Developer Brian O'Neill says he paid $17.5 million for a 66-acre Limerick Township, Montgomery County property owned by heirs to the late trailer-park owner and real estate investor James Overstreet, which he plans to develop as "Sanatoga Springs".
The ground, O'Neill says, surrounds Simon Property Group's half-million-square-foot Philadelphia Premium Outlets shopping center. "Simon Property Group put in roads, sewer and water. Now we own the doughnut around them, and our site is fully prepared to develop."
How'd King of Prussia-based O'Neill Properties Group LP get around Simon? O'Neill says he goes way back with the owners' family: Overstreet was an investor in National Penn Bank of Boyertown, one of O'Neill's early financiers. Simon, based in Indianapolis, is part-owner (and might soon be majority-owner) of the King of Prussia Mall. Simon officials didn't return calls.
"We'll probably spend $150 million by the time we're finished," O'Neill said. His draft proposals call for a cinema, a hotel, stores. No apartments? "We are considering a residential component," O'Neill said. "Age-targeted, for young professionals, and over 55." That means one- or two-bedroom.
Would these be five-story buildings, like the ones he built at the Lofts at Valley Forge, and the ones that burned at his RiverWalk in Conshohocken earlier this month? No, says O'Neill: "These would be three- and four-story buildings."
UPDATE: Making sense of the SEC's push for Euro accounting rules in the U.S.: Link to PhillyDeals column here.

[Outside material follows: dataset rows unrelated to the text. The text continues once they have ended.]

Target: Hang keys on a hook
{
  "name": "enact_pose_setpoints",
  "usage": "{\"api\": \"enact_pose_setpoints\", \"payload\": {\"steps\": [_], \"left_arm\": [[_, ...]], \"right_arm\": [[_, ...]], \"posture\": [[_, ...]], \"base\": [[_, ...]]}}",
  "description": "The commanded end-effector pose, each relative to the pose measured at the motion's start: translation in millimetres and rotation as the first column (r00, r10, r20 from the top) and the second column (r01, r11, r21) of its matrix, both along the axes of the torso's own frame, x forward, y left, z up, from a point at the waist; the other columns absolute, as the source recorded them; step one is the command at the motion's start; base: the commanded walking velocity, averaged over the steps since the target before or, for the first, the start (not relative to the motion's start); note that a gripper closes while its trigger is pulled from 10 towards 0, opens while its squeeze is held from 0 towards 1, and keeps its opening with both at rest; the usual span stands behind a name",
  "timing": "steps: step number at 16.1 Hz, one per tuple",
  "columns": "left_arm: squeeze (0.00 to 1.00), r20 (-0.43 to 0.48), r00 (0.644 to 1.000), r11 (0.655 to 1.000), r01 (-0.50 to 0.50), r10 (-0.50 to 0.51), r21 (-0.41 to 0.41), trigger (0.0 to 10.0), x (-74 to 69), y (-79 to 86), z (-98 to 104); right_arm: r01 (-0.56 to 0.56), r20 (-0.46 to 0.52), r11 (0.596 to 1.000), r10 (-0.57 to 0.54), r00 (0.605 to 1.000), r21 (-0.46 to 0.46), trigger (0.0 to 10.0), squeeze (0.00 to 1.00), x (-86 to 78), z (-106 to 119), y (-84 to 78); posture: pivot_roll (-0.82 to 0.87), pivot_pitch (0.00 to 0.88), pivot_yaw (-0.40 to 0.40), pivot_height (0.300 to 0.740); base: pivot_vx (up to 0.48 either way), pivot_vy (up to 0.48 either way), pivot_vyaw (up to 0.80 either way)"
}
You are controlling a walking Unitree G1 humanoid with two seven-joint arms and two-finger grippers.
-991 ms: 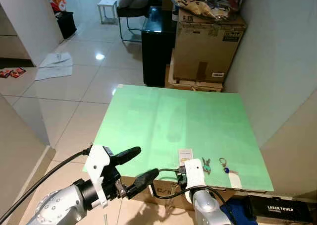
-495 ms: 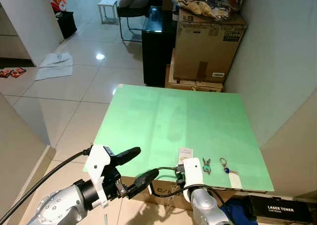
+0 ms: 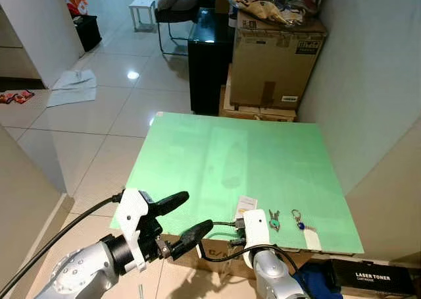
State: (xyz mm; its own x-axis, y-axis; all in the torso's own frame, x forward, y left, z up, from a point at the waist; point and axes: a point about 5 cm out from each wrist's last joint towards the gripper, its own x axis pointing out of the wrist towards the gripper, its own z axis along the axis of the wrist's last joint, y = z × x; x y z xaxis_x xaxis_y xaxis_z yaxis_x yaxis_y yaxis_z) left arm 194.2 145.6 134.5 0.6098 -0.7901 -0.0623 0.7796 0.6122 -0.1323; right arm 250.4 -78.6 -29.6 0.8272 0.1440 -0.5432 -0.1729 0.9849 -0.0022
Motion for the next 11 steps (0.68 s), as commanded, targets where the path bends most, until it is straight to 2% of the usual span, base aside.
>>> {"api": "enact_pose_setpoints", "payload": {"steps": [1,4,7,9,11], "left_arm": [[0.0,-0.018,1.0,1.0,0.007,-0.007,0.004,10.0,0.1,-2.2,-4],[0.0,-0.015,1.0,1.0,-0.007,0.007,-0.012,10.0,6.9,-4.9,-4],[0.0,-0.015,0.997,0.994,-0.081,0.08,-0.074,10.0,24.7,-8.9,-4],[0.0,-0.013,0.995,0.99,-0.1,0.099,-0.099,10.0,32.3,-12.3,-5],[0.0,-0.002,0.994,0.987,-0.11,0.111,-0.121,10.0,41.7,-17.6,-6]], "right_arm": [[-0.002,-0.05,1.0,0.002,0.999,0.007,0.0,0.0,-11.5,-8,7.6],[0.008,-0.023,1.0,-0.008,1.0,0.012,0.0,0.0,-3.6,-1,5.2],[0.004,0.085,0.999,-0.007,0.996,0.033,0.0,0.0,13.5,20,3.4],[-0.003,0.14,0.999,-0.002,0.99,0.039,0.0,0.0,21.4,31,0.3],[-0.028,0.228,0.999,0.02,0.974,0.033,0.0,0.0,33.9,50,-2.2]], "posture": [[0.04,0.116,0.022,0.732],[0.03,0.091,0.017,0.732],[0.02,0.038,-0.005,0.732],[0.01,0.001,-0.02,0.732],[0.01,0.0,-0.03,0.732]], "base": [[0.0,0.0,0.0],[0.0,0.0,0.0],[0.0,0.0,0.0],[0.0,0.0,0.0],[0.0,0.0,0.0]]}}
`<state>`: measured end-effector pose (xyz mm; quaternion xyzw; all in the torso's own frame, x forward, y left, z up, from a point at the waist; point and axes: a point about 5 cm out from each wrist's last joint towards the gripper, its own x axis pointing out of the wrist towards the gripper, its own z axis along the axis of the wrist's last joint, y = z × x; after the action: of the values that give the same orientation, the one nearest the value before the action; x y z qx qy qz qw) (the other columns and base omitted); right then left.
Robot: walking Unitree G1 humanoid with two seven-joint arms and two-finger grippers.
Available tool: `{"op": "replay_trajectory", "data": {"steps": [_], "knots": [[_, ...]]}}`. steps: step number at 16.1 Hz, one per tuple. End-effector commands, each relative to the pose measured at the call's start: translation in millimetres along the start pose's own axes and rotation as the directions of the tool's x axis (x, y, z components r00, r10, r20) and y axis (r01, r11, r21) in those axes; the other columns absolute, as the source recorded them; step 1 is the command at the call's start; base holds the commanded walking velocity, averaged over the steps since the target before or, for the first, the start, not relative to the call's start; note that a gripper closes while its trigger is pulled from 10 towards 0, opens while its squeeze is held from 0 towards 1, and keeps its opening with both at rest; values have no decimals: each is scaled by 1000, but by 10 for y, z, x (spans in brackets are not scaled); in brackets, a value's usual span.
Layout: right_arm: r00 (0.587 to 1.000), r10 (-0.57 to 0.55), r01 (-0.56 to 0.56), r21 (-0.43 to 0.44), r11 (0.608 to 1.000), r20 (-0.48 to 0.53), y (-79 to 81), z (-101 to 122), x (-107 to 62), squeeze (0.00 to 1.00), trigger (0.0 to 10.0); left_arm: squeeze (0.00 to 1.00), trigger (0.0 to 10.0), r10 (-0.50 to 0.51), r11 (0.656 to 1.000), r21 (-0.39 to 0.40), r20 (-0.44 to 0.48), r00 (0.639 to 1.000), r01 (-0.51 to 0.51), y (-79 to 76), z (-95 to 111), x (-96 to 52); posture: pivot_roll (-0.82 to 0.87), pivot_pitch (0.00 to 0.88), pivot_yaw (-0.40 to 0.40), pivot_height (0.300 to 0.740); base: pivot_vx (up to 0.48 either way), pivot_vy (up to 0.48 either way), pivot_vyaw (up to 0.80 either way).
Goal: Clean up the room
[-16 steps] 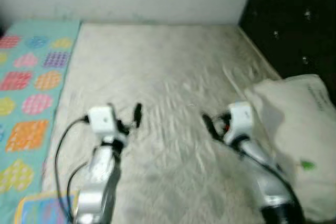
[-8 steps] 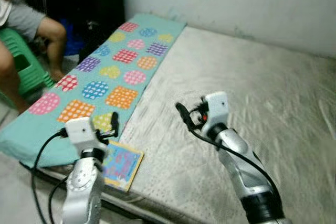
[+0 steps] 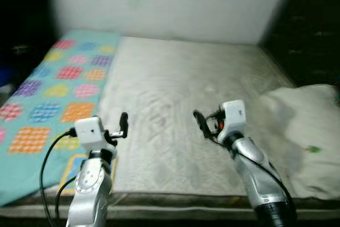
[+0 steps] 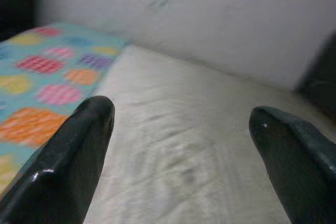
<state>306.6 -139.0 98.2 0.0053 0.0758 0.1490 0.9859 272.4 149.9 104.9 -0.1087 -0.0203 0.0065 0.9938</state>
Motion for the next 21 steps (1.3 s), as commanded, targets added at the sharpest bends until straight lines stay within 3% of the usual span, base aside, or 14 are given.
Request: {"op": "replay_trajectory", "data": {"steps": [1,6,12,21], "knots": [[999,25,-25,-8,1000,34,61,117,68,0,10000,0,10000,12,1000,0,-12,1000,-12,24,-38,-36,-118,14,-76,740,0,0,0],[999,24,-24,-11,1000,34,48,114,65,0,10000,0,10000,-37,999,-18,17,999,37,-12,-6,-50,-122,12,-78,740,107,0,0],[999,23,-22,-15,1000,35,35,119,63,0,10000,0,10000,-22,999,-38,24,999,23,-1,6,-50,-124,11,-81,740,438,0,0],[999,21,-21,-8,1000,37,36,116,65,0,10000,0,10000,0,1000,-31,13,1000,1,14,-22,-60,-123,15,-79,740,0,0,0]]}}
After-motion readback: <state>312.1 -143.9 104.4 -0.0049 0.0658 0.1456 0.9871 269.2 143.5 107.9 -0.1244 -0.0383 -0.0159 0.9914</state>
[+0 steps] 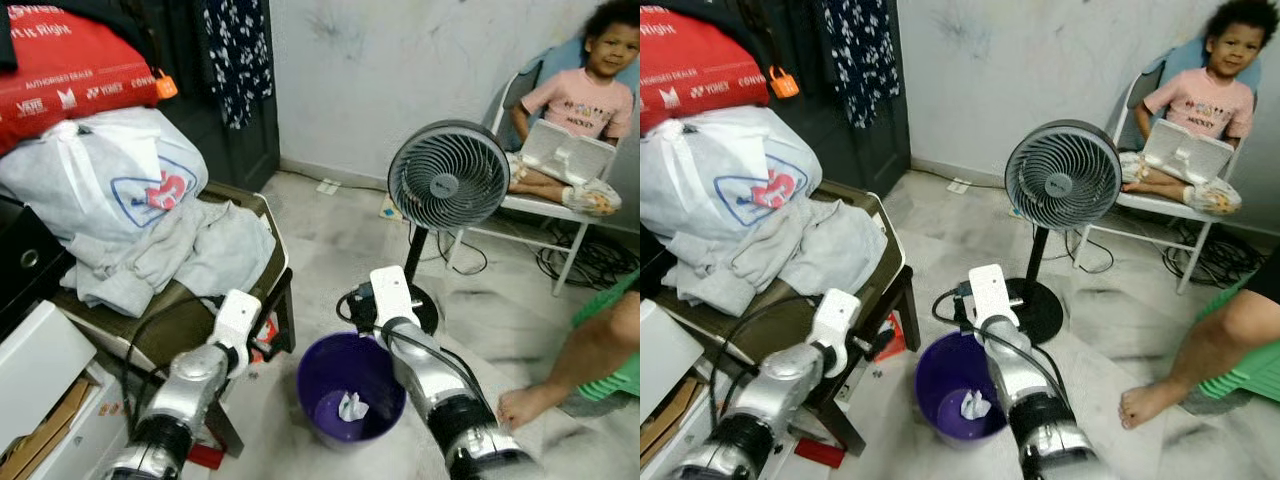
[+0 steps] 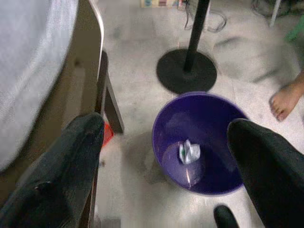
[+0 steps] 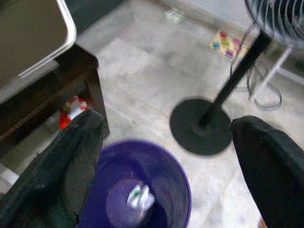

ORIGINAL: The Securities and Exchange Commission, under pressure to ease any rule that makes it tougher for financiers to do business in the U.S. vs. less-restrictive Europe and other countries, has proposed to phase out Made-in-USA Generally Accepted Accounting Principles (GAAP) in favor of looser International Financial Reporting Standards. The switch would take place in stages, under the next President.
Is this really better for investors, or is it SEC chairman Christopher Cox's economic development program to help Wall Street win back lost business from London and other, looser financial centers? SEC release here.
Boeing, which makes helicopters at its sprawling Ridley works, wins a $4 billion military helicopter contract. Inquirer story here. Steelmaker ArcelorMittal, which runs the former Lukens plate mill in Coatesville and the Alan Wood plant in Conshohocken, negotiates a new United Steelworkers contract in a rush to avoid a strike. Inquirer story here.
Chrysler LLC, which is planning to close its 244-acre, 3 million-plus square foot assembly plant in Newark, Del., next year, idling more than 1,000 United Auto Workers and hundreds more parts-plants and service employees, has started building hybrid gasoline-electric Dodge Durango and Chrysler Aspen SUVs there in the plant's final year. Release here.
That doesn't affect competition for the site by would-be redevelopers, who include the neighboring, expansion-minded University of Delaware, and local developer Verino Pettinaro, who's made a career of redeveloping rundown locations in Wilmington, Claymont and nearby communities. Wilmington News Journal story here.
Bids were due last month, but there'll be no announcement on a winner just yet. "It's sort of like selling your house. You have to meet, you have to make an agreement," says Chrysler spokesman Ed Saenz.